I'll have to read the briefs.

federalist --

I believe the theory has two components. The first is that no litigant can profit from his successful efforts to induce error. The second is that, in a trial that comes to an end because the defendant has sponsored such an error, the particular proceeding may have ended, but jeopardy is continuing. The theory of continuing jeopardy is most easily seen in a somewhat different context, that being the hung jury.

One might make a plausible argument that no retrial should be permitted after the government has had a fair shot and failed to convince all 12 jurors, but the Supreme Court has never seen it that way. Instead, the Court has held that the deadlock means no more than that the defendant's jeopardy has not been resolved -- that it continues -- and that a second jury can be convened to try to resolve it.

We'll see Bill.

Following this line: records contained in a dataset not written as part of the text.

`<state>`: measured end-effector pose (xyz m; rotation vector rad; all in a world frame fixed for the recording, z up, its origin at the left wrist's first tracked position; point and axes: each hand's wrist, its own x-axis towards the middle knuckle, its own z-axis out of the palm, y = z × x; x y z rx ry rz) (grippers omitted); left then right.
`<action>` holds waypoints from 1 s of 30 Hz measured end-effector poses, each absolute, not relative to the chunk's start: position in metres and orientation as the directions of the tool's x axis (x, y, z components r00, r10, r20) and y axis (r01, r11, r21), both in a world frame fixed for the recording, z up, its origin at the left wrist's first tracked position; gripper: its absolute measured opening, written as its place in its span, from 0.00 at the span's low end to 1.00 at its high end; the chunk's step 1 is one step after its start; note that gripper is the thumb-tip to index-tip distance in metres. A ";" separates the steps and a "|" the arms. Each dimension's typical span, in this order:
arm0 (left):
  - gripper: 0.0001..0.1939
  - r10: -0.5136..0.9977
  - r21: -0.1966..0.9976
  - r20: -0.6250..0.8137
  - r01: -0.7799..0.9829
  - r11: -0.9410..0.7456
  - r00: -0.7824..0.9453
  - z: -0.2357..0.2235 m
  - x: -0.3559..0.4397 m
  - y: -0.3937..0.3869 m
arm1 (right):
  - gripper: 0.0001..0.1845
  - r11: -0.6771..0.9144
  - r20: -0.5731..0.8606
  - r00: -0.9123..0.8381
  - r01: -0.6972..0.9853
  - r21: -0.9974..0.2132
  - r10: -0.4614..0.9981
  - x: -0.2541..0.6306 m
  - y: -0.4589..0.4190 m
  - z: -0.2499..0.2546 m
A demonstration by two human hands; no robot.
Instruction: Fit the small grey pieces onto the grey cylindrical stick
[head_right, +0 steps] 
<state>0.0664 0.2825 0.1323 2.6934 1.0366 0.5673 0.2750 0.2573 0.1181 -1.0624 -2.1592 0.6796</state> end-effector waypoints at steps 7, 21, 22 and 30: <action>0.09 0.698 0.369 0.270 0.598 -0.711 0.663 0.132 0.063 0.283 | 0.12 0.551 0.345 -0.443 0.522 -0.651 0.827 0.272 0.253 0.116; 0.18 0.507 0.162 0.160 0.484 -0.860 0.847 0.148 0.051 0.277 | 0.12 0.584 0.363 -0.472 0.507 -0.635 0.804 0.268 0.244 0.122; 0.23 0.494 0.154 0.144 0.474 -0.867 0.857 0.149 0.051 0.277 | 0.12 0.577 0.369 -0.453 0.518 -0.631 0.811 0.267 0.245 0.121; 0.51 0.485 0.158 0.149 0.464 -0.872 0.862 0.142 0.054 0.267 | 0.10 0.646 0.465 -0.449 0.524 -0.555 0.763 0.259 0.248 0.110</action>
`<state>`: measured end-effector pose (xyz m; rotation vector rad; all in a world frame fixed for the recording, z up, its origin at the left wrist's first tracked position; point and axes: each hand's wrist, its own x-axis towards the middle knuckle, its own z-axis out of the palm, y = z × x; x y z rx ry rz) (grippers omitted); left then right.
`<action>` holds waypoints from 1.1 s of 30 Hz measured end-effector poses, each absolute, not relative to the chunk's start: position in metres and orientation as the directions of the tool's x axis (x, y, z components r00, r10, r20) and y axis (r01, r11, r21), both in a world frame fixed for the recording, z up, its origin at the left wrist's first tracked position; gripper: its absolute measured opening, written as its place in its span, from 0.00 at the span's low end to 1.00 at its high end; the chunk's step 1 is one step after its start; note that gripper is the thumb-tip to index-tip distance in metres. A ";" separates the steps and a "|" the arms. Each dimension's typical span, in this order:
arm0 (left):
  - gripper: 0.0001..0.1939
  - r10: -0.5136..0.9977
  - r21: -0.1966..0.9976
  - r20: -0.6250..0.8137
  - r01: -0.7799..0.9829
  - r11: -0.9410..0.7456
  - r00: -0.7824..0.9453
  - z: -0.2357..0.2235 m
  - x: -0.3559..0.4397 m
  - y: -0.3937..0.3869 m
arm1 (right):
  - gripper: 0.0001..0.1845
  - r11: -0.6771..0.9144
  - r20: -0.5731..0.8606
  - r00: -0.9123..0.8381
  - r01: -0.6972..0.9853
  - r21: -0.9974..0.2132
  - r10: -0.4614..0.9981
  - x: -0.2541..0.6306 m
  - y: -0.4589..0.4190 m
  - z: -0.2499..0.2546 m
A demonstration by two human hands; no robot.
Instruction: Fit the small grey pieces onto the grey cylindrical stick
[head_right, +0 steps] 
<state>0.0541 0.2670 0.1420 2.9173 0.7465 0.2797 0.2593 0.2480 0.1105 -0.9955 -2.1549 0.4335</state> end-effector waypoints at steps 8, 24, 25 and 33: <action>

Of course, in the context of an erroneous judge-directed acquittal for insufficient evidence, there would have usually been a motion by the defense counsel--would this be invited error?

The other thing--is SCOTUS really going to come up with a constitutional definition of acquittal?

This looks like a very difficult case to me.

Although Bill is generally correct that a party is usually barred from profiting from a legal error that party has induced, I'm not sure that applies necessarily in this context. For example, if the defense had convinced a jury to acquit on the same erroneous basis, there would be no question that double jeopardy would bar any retrial no matter how clearly erroneous the jury's decision may have been. Is there any difference that the decisionmaker here was the judge? I'm not so sure. It will be interesting to see how this comes out.

I'll defer to those (notablogger and Bill) who do this for a living. The recent case (Blueford v. Arkansas) would seem to cut for the defendant here. If an acquittal is an acquittal, the defendant wins. The plausible counterargument, it seems to me, is that if the "acquittal" can be appealed (because it's based on erroneous interpretation of the law), then retrial would be ok. Ultimately, it seems to me that if the trial court finds for the defendant and labels it an acquittal, then the Court is probably unlikely to look through that term to separate DJ acquittals from other acquittals. Note that I say trial court--I don't think anyone would argue that if an intermediate court of appeals held that there was insufficient evidence to convict that the state couldn't appeal that decision to the state court of last resort or even SCOTUS.